Ephemeral Data Store - Data is lost when stopped. Ex: EC2 Instance Store, Memcached.

Moving ahead with each of the Storage solutions

  1. Amazon S3 - S3 is Object-based storage. It supports a maximum object size of 5TB. S3 supports Cross-Region replication that is useful when you have a security concern, compliance requirement, and reduced latency.

S3 offers different storage classes such as Standard, Standard Infrequent Access, One Zone IA, Intelligent tier, and others. Use Intelligent tiering to make the best use of storage class and reduce S3 cost.

S3 provides data encryption while data is in transit and at rest. You can protect data in transit using Secure Socket Layer/Transport Layer Security (SSL/TLS) or client-side encryption. Protect data in rest using SSE-S3(existing S3’s encryption), SSE-C(customer key), SSE-KMS(AWS managed key management service).

2. Elastic Block Storage - Amazon Elastic Block Store (Amazon EBS) is an easy-to-use, scalable, high-performance block-storage service designed for Amazon Elastic Compute Cloud (Amazon EC2).

AWS EBS is just virtual hard drives that can be used with EC2, and it is tied to a single AZ. EBS provides snapshots that are point in time back up of data. EBS is cost-effective, has an easy backup strategy, can migrate it to a new AZ or Region, and can convert unencrypted volume to encrypted volume.

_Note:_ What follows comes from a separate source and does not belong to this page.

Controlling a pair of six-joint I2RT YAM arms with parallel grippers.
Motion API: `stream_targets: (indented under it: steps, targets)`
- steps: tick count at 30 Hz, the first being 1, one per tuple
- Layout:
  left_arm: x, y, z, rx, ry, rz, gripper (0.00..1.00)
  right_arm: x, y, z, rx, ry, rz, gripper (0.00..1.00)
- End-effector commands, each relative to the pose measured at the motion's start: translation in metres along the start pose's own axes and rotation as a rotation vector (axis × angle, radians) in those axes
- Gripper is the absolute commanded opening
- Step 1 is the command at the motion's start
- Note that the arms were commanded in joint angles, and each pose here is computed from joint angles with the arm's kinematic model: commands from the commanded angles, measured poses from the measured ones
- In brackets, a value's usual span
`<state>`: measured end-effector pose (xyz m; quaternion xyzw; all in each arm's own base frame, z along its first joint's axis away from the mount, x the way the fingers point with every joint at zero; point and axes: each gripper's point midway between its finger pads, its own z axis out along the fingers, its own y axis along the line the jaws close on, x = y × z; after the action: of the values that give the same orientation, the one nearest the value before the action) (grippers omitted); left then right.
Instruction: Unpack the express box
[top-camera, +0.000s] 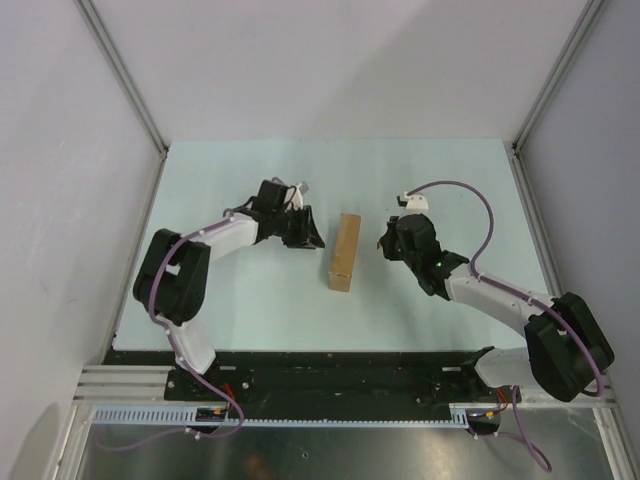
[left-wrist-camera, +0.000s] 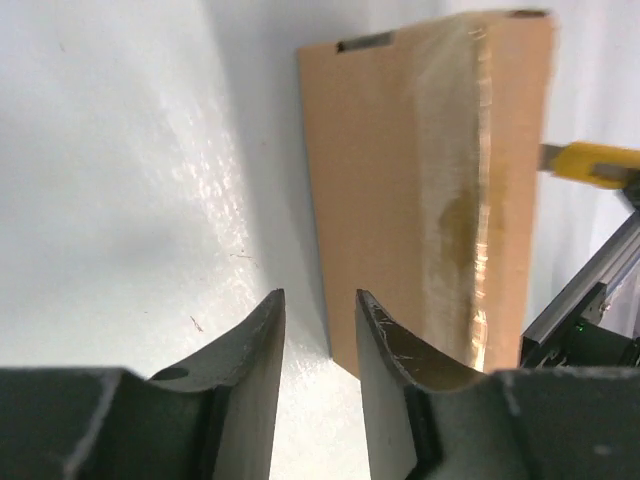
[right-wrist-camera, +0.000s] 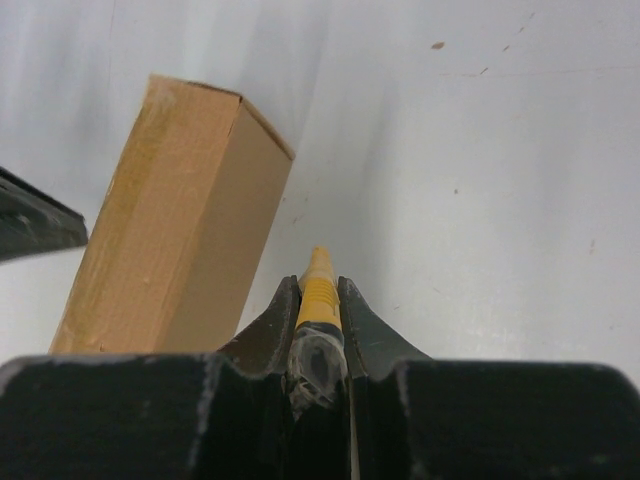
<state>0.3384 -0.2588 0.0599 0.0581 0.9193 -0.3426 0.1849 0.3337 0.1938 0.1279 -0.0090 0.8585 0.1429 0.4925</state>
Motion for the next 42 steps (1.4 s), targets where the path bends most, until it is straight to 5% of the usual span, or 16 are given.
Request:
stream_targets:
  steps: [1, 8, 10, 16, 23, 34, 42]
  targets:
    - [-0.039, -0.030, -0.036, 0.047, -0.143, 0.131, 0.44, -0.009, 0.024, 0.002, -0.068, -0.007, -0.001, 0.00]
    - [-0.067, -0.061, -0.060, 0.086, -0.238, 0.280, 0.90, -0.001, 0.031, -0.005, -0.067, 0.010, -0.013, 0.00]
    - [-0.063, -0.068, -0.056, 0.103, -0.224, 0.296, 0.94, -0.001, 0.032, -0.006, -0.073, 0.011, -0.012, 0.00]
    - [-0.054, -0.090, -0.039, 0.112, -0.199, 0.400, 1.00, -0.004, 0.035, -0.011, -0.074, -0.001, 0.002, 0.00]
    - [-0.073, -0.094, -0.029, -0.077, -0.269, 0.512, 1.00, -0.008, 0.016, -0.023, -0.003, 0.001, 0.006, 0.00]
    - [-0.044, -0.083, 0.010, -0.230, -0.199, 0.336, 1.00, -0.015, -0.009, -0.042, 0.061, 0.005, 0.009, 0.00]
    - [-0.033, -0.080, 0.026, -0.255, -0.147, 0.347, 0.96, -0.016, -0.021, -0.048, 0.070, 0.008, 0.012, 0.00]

Data Lifecycle Manager - using this you can schedule Snapshots for volumes or instances every x hours. Allows you to delete Snapshots based on a schedule.

3. Elastic File Storage - EFS is an equivalent service of NFS i.e. Network File Share that we use in our on-prem environment. EFS has more than NFS has EFS is highly scalable, cost-effective, can be mounted from on-prem systems.

Create and configure shared file systems simply and quickly for AWS compute services and do not worry about provisioning, deploying, and patching. Scale your file systems when files are added, removed, and burst to higher throughputs when necessary.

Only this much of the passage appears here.